The doctors called it retrograde post-traumatic amnesia. Pointed out that it was relatively common in cases of moderate to severe concussion. Offered a not even remotely reassuring number of recovery statistics involving hockey players.

He remembered going to Scarborough to question a witness. After a non-illuminating interview, he and Dave Graham, his partner, had gone into a Second Cup for a coffee, where Dave had run into one of his exes. As Dave and Cynthia caught up, Mike had taken his coffee outside to enjoy the spring sun. Someone had screamed. Mike had yelled at Dave to call it in, and he’d run toward the sound. The next thing he remembered was waking up in hospital.

Dave remembered Mike flying out the second-floor window in a shower of glass, clearing the sidewalk, and landing on the roof of a parked sedan. Police found the apartment empty of both the tenant, Amy Shaw, and of anyone who could toss a six-foot-three, heavily muscled police detective out a window. Shaw, at five-two and barely a hundred pounds, according to the neighbors, was considered more a witness than a suspect.
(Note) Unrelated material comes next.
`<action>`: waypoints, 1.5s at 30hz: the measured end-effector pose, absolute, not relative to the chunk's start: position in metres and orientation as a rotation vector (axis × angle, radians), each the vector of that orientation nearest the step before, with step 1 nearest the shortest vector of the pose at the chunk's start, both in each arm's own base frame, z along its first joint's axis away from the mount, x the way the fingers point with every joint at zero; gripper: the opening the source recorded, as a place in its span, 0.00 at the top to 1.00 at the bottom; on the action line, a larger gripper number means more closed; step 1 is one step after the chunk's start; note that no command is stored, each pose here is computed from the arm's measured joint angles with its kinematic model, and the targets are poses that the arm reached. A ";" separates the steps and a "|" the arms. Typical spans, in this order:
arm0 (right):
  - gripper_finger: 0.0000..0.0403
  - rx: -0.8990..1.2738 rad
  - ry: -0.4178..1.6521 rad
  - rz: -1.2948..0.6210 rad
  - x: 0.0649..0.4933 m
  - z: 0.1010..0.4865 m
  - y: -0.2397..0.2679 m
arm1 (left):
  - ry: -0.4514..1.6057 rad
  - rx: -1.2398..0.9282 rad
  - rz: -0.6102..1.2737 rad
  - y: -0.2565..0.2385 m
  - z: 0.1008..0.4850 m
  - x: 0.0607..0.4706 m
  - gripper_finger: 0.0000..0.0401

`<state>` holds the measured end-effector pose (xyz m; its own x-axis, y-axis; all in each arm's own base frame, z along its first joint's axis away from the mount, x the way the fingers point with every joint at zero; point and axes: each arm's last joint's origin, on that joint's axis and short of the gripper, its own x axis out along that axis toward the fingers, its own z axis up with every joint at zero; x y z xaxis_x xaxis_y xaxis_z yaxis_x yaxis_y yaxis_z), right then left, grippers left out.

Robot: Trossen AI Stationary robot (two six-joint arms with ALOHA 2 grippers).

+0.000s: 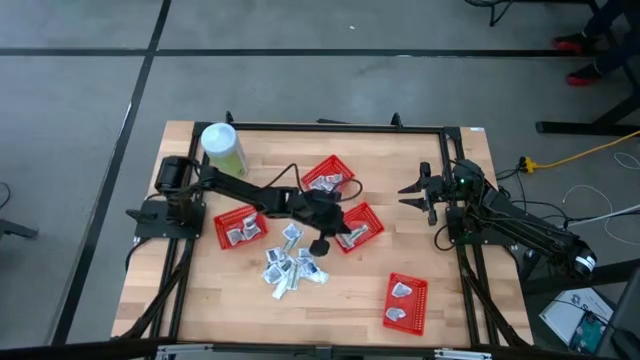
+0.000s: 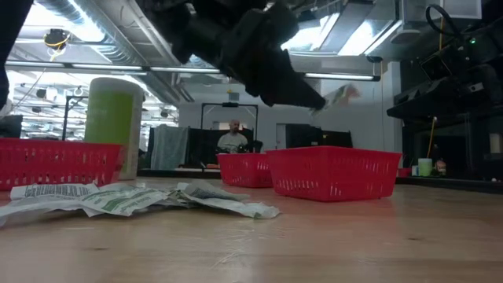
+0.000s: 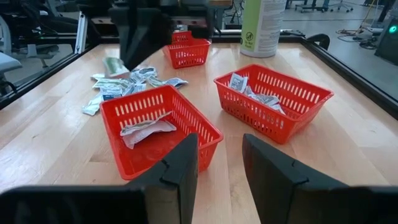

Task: Pick & Place First Aid Supplies
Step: Put the green bandage into the red container

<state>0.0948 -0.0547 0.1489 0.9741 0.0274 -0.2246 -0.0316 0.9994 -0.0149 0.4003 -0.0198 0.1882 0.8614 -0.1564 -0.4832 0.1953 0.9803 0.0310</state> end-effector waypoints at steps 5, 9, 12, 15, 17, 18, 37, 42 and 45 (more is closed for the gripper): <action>0.69 -0.019 0.226 0.030 0.095 0.149 -0.055 | 0.524 0.048 -0.187 -0.009 0.184 0.401 0.99; 0.69 -0.019 0.226 0.030 0.095 0.149 -0.055 | 0.549 0.043 -0.178 -0.005 0.182 0.399 0.98; 0.69 -0.019 0.226 0.029 0.095 0.149 -0.055 | 0.558 0.042 -0.179 -0.005 0.181 0.399 0.98; 0.69 -0.019 0.226 0.029 0.095 0.149 -0.055 | 0.563 0.022 -0.174 -0.005 0.181 0.399 0.98; 0.69 -0.019 0.226 0.029 0.095 0.149 -0.055 | 0.565 0.020 -0.175 -0.005 0.180 0.399 0.98; 0.69 -0.019 0.226 0.030 0.095 0.149 -0.055 | 0.568 0.019 -0.177 -0.005 0.180 0.399 0.98; 0.69 -0.019 0.226 0.030 0.095 0.149 -0.055 | 0.571 0.032 -0.187 0.000 0.179 0.398 0.78; 0.69 -0.019 0.226 0.029 0.095 0.149 -0.055 | 0.575 0.083 -0.164 -0.007 0.182 0.397 0.80; 0.69 -0.019 0.226 0.030 0.095 0.149 -0.055 | 0.596 0.119 -0.135 -0.013 0.187 0.393 0.81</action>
“You going to whammy me? ”

Vicki raised a brow at Mike’s question. “Whammy? ”

“The vampire mind-meld. ”

“You’re on the good drugs, aren’t you? ”

He ignored her. “I know—you promised to never whammy me, but, as I want the name of the jackass who threw me out a window, I’m asking. ”

“You have a concussion. I’m not playing with your brain while it’s bruised. ”

“Vicki. . . ”

“No. ” She slid back into the shadows as a nurse came into the room, and returned to Mike’s side after the woman left. “You should listen to the scary lady, Detective Celluci, and get some sleep. I’m going to go have a look at the apartment. ”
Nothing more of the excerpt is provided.